Return a word-for-word copy of the complete listing below.
____________
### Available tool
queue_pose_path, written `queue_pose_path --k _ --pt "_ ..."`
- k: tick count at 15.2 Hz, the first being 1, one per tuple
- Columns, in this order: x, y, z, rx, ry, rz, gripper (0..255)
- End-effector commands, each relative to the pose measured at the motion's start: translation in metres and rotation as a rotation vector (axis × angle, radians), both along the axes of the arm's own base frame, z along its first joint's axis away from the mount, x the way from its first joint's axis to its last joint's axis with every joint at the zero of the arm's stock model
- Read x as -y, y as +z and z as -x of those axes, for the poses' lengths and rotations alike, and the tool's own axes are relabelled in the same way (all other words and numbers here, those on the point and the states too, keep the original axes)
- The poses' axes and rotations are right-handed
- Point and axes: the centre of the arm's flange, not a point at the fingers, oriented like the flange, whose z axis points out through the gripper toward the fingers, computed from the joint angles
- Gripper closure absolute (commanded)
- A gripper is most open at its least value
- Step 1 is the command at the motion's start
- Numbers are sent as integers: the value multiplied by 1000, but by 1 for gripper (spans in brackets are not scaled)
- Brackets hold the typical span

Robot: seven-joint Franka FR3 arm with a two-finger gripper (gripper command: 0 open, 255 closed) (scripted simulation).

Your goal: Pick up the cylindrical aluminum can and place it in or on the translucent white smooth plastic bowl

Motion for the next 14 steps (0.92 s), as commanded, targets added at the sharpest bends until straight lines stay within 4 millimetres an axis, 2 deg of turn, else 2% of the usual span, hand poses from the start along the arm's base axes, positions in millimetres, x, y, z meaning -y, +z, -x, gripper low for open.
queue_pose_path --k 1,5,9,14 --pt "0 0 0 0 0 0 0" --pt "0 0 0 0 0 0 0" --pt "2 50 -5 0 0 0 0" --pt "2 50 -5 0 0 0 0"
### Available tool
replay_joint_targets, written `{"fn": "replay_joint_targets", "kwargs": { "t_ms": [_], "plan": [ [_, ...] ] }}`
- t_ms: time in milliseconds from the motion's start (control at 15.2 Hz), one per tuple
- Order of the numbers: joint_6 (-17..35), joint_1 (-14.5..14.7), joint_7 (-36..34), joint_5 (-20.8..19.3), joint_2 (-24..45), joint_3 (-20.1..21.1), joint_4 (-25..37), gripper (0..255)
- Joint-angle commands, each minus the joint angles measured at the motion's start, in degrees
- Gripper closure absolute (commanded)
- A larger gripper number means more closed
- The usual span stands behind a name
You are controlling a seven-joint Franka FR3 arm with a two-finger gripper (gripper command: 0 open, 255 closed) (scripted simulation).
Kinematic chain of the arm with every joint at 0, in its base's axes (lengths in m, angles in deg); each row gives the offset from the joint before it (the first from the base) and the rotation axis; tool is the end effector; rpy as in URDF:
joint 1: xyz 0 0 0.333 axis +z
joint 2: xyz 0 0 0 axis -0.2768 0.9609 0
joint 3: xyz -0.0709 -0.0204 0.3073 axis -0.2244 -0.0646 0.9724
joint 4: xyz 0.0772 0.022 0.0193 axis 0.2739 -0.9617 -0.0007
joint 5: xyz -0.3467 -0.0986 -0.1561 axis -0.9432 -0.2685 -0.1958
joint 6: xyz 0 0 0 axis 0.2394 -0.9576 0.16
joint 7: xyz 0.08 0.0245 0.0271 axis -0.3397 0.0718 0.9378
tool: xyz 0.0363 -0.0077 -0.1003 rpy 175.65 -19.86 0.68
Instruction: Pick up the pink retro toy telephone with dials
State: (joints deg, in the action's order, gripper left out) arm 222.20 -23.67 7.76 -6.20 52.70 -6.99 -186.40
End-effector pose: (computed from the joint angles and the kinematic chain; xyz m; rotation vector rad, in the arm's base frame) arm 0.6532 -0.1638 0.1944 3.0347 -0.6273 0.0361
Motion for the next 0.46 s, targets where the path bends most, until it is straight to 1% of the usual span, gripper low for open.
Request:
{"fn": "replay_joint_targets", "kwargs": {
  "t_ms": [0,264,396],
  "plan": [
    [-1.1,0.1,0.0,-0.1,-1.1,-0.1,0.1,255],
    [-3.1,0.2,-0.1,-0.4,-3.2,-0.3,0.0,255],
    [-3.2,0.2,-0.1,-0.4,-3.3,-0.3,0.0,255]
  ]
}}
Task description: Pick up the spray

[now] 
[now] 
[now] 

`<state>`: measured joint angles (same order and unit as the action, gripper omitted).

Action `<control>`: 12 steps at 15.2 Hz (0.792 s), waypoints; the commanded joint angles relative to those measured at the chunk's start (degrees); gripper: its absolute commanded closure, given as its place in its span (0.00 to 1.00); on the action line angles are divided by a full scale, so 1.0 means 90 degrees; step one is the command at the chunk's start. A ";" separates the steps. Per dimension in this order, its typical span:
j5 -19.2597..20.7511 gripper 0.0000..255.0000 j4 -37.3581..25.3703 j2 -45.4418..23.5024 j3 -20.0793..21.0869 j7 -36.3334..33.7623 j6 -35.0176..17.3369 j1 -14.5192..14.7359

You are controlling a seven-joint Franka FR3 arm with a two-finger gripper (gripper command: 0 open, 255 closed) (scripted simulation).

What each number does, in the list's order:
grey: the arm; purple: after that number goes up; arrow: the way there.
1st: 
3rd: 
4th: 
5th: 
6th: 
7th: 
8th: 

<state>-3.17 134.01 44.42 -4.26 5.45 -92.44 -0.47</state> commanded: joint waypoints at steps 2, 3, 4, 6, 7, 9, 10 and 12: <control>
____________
Response area —
### Available tool
queue_pose_path, written `queue_pose_path --k _ --pt "_ ..."`
- k: tick count at 15.2 Hz, the first being 1, one per tuple
- Columns, in this order: x, y, z, rx, ry, rz, gripper (0..255)
- End-effector commands, each relative to the pose measured at the motion's start: translation in metres and rotation as a rotation vector (axis × angle, radians), both along the axes of the arm's own base frame, z along its first joint's axis away from the mount, x the way from its first joint's axis to its last joint's axis with every joint at the zero of the arm's stock model
- Read x as -y, y as +z and z as -x of those axes, for the poses' lengths and rotations alike, and the tool's own axes are relabelled in the same way (all other words and numbers here, those on the point and the states too, keep the original axes)
- The poses' axes and rotations are right-handed
- Point and axes: the centre of the arm's flange, not a point at the fingers, oriented like the flange, whose z axis points out through the gripper toward the fingers, computed from the joint angles
- Gripper closure absolute (commanded)
- A gripper is most open at its least value
- Step 1 is the command at the motion's start
- Numbers are sent as integers: the value multiplied by 1000, but by 1 for gripper (spans in brackets are not scaled)
- Brackets hold the typical span

Robot: seven-joint Franka FR3 arm with a two-finger gripper (gripper command: 0 open, 255 closed) (scripted simulation).

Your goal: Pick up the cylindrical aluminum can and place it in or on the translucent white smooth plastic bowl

Motion for the next 14 steps (0.92 s), as commanded, targets added at the sharpest bends until straight lines stay within 4 millimetres an axis, 2 deg of turn, else 2% of the usual span, hand poses from the start along the arm's base axes, positions in millimetres, x, y, z meaning -y, +z, -x, gripper low for open.
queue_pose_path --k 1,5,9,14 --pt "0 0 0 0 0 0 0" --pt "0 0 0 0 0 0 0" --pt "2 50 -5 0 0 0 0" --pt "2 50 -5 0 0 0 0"
### Available tool
replay_joint_targets, written `{"fn": "replay_joint_targets", "kwargs": { "t_ms": [_], "plan": [ [_, ...] ] }}`
- t_ms: time in milliseconds from the motion's start (control at 15.2 Hz), one per tuple
- Order of the numbers: joint_6 (-17..35), joint_1 (-14.5..14.7), joint_7 (-36..34), joint_5 (-20.8..19.3), joint_2 (-24..45), joint_3 (-20.1..21.1), joint_4 (-25..37), gripper (0..255)
- Joint-angle commands, each minus the joint angles measured at the motion's start, in degrees
- Gripper closure absolute (commanded)
- A larger gripper number means more closed
- The usual span stands behind a name
You are controlling a seven-joint Franka FR3 arm with a two-finger gripper (gripper command: 0 open, 255 closed) (scripted simulation).
Kinematic chain of the arm with every joint at 0, in its base's axes (lengths in m, angles in deg); each row gives the offset from the joint before it (the first from the base) and the rotation axis; tool is the end effector; rpy as in URDF:
joint 1: xyz 0 0 0.333 axis +z
joint 2: xyz 0 0 0 axis -0.2768 0.9609 0
joint 3: xyz -0.0709 -0.0204 0.3073 axis -0.2244 -0.0646 0.9724
joint 4: xyz 0.0772 0.022 0.0193 axis 0.2739 -0.9617 -0.0007
joint 5: xyz -0.3467 -0.0986 -0.1561 axis -0.9432 -0.2685 -0.1958
joint 6: xyz 0 0 0 axis 0.2394 -0.9576 0.16
joint 7: xyz 0.08 0.0245 0.0271 axis -0.3397 0.0718 0.9378
tool: xyz 0.0363 -0.0077 -0.1003 rpy 175.65 -19.86 0.68
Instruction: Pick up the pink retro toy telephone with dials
State: (joints deg, in the action's order, gripper left out) arm 222.20 -23.67 7.76 -6.20 52.70 -6.99 -186.40
End-effector pose: (computed from the joint angles and the kinematic chain; xyz m; rotation vector rad, in the arm's base frame) arm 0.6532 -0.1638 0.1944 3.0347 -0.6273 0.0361
Motion for the next 0.46 s, targets where the path bends most, until it is straight to 1% of the usual span, gripper low for open.
Request:
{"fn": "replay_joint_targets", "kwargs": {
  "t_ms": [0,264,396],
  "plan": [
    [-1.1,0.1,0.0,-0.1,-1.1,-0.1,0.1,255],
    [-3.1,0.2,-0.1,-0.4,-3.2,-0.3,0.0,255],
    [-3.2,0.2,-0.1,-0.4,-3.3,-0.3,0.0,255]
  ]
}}
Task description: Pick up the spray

[now] 
[now] 
[now] 

`<state>`: measured joint angles (same order and unit as the action, gripper omitted).

Action `<control>`: 12 steps at 15.2 Hz (0.792 s), waypoints; the commanded joint angles relative to those measured at the chunk's start (degrees); gripper: its absolute commanded closure, given as its place in its span (0.00 to 1.00); on the action line angles are divided by a full scale, so 1.0 means 90 degrees; step one is the command at the chunk's start. A ";" separates the steps. Per dimension in this order, its typical span:
j5 -19.2597..20.7511 gripper 0.0000..255.0000 j4 -37.3581..25.3703 j2 -45.4418..23.5024 j3 -20.0793..21.0869 j7 -36.3334..33.7623 j6 -35.0176..17.3369 j1 -14.5192..14.7359

You are controlling a seven-joint Franka FR3 arm with a two-finger gripper (gripper command: 0 open, 255 closed) (scripted simulation).

What each number does, in the list's order:
grey: the arm; purple: after that number goes up; arrow: the way there.
1st: 
3rd: 
4th: 
5th: 
6th: 
7th: 
8th: 

<state>-3.17 134.01 44.42 -4.26 5.45 -92.44 -0.47</state> commanded: joint waypoints at steps 2, 3, 4, 6, 7, 9, 10 and 12: <control>

Nothing else is needed for this exercise.